A plain text file is a computer file that is stored entirely as text in a human-readable form. A text document or .txt file created with a plain text editor such as Notepad or EditPad is stored in that way. On the other hand, a document created with Microsoft Word is stored in a binary format. If you open a DOCX file in a plain text editor, you will see only garbage.
Line Breaks and Code Pages
Not all text files are alike, though. Computers deal with numbers, not with characters. When you save a text file, each character is mapped to a number, and the numbers are stored on disk. Different character mappings or code pages are used for different language and scripts. Since different computer manufacturers had different ideas about how to create character mappings, there's a wide variety of legacy character mappings.
While most Windows grep and search tools only support text files saved with a Windows code page or Unicode, PowerGREP supports all character sets that have or ever had any importance, including Unicode (UTF-8, UTF-16 and UTF-32), all Windows code pages, all ISO-8859 character sets (often used on Linux in the past), most legacy MS-DOS, PC DOS, and classic MacOS code pages, ECBDIC (used by IBM mainframes), KOI8 (popular in Russia and CIS countries), the many Vietnamese encodings, and a variety of other specialized code pages. PowerGREP can read and write all these encodings.

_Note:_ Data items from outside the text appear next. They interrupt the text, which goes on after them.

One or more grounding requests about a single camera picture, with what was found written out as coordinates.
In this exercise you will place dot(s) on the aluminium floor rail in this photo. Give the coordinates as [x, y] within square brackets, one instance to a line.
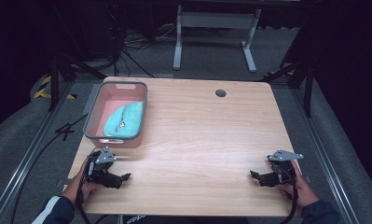
[22, 168]
[326, 161]

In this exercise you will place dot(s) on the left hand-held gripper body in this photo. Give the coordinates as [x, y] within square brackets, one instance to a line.
[103, 174]

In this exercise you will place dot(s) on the person's left hand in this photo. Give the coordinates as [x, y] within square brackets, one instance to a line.
[81, 186]

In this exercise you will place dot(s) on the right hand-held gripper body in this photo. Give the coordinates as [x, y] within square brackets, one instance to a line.
[281, 172]

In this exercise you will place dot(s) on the teal towel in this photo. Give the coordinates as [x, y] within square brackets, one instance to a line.
[124, 119]

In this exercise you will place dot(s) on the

So you can search through, make replacements in, collect matches from, and write results to files in any encoding that your other software may be using or expecting.

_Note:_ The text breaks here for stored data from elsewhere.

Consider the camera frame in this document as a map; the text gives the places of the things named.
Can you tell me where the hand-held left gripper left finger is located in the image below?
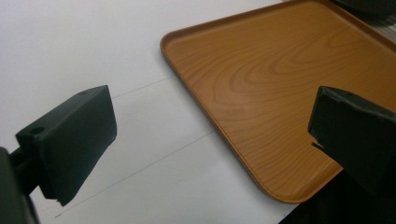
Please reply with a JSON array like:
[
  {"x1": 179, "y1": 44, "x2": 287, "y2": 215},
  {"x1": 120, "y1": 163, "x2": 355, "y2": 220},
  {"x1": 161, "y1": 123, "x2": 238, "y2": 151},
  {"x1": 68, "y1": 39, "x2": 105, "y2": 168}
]
[{"x1": 15, "y1": 84, "x2": 118, "y2": 207}]

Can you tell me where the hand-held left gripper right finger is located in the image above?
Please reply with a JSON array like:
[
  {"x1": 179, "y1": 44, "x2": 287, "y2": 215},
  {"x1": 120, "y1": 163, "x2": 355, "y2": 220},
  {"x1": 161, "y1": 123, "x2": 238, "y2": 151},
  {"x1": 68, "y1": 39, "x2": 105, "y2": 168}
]
[{"x1": 307, "y1": 86, "x2": 396, "y2": 200}]

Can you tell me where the wooden tray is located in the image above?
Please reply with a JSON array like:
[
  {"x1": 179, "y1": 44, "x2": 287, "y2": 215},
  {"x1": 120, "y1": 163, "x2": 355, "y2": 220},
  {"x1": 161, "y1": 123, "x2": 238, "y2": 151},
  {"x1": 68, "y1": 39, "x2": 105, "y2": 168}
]
[{"x1": 160, "y1": 0, "x2": 396, "y2": 204}]

PowerGREP can automatically detect encodings in a variety of ways. This includes Unicode signatures or byte order markers, HTML meta tags, XML declarations, and even UTF-8 and UTF-16 byte patterns. If you work with many different encodings, you can use the setting "text encoding to read files with" on the File Selector panel to tell PowerGREP exactly which encodings it should use for exactly which files.

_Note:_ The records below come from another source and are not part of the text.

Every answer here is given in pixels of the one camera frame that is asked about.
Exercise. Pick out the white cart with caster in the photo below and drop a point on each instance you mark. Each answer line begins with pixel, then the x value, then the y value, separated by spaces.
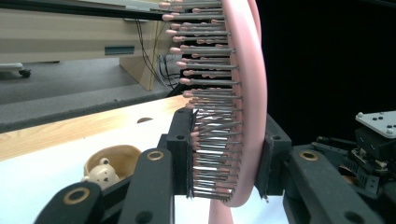
pixel 15 67

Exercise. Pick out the light wooden desk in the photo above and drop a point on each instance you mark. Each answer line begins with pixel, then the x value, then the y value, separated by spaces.
pixel 62 40

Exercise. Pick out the black horizontal frame bar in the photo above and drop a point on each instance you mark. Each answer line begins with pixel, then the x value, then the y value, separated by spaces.
pixel 62 7

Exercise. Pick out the white board cover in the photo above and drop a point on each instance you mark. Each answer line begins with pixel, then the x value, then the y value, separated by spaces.
pixel 46 186

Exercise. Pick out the wooden table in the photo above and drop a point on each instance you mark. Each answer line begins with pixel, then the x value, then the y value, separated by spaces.
pixel 62 133

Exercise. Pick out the pink hairbrush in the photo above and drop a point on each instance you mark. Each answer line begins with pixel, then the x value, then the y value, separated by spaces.
pixel 249 93

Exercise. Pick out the black curtain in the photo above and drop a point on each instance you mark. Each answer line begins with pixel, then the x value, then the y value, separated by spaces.
pixel 327 62

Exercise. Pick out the brown cup with bear figure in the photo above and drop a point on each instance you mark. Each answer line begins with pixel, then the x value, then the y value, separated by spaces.
pixel 115 163

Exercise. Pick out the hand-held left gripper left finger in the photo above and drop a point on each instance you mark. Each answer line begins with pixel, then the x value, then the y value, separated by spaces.
pixel 180 149

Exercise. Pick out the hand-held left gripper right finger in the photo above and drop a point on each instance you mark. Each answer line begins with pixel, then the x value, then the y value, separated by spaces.
pixel 275 155

Inconsistent line break handling is also a problem with many grep tools. Windows text files normally use a CRLF pair for line breaks. But UNIX and Linux use a single LF and classic Mac used a single CR to end lines. This causes many Windows applications to display text from Linux files all on one line. On top of that, Unicode introduced additional line break characters. With PowerGREP, you don't need to worry about line breaks. PowerGREP transparently handles all line break styles, even when mixed together in one file. PowerGREP's regex flavor is also smart about line breaks. Anchors that match at line breaks recognize all line breaks, and treat CRLF pairs as indivisible. Literal line breaks match a line break in any style. And matches can span across lines if you want them to.
Convert Between Encodings and Line Break Styles
Other software that you use may not be as flexible as PowerGREP. If you have plain text files that use an encoding or line break style not supported by the application you want to use them with, use PowerGREP to convert or translate your plain text files from one encoding and/or line break style to another. To do so, simply run a search with "action type" set to "list files". You don't need to enter a search term if you want to convert all files you've included in the search. Then set "target file creation" to "convert matched files to text" or to "convert copies of matched files to text". Then choose the text encoding and/or line break style that the converted files should use.